Week11: Comics as contemporary literature

This week I read Asterios Polyp by David Mazzucchelli, which consists of an illustration that is holding our eyes. This book is not so old since it was written. It was published in 2009. The storyline of this book is a graphic novel about the life of Asterios Polyp, a professor who teaches students at Cornell University in New York. When I read the book, I could see that the character of Asterios Polyp is not good. I did not like him all the time, but I kept wondering why he had such a personality and kept seeing the book.

The illustrations that make up every page apart from the character's unfavorable personality were fantastic. I mainly used colors that make me feel dreamy, such as dark pink, blue and purple, not the color I see. In the early days, there was a scene where the building with the main character was lit. I gave an image of the cross-section of the building on one screen and showed people going down and saw the use of free panels. He expressed his sense of urgency.
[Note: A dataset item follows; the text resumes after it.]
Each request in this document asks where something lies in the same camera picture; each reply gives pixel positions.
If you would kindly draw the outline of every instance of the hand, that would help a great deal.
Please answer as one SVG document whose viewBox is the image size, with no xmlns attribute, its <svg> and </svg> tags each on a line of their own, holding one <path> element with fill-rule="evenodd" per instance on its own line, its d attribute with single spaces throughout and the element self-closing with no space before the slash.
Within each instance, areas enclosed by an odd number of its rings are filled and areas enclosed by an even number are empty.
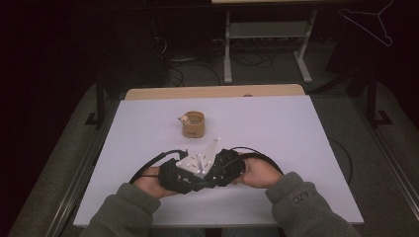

It was very impressive to express it in different pictures depending on the emotions of the characters, mainly using clean lines and clean contrast. There is a character who is a hero and a lover, and when she first sees the main character, she does not know it well and shows a vague relationship using the Hatching style. And the main character who was embarrassed to change the picture body similarly in the situation where the main character and her conflict were made by using various stereoscopic figures, and she was angry, so she used the matching style as before. Configuration of unique colors It is a work that I enjoyed to see the works drawn using various panels and changes in the picture.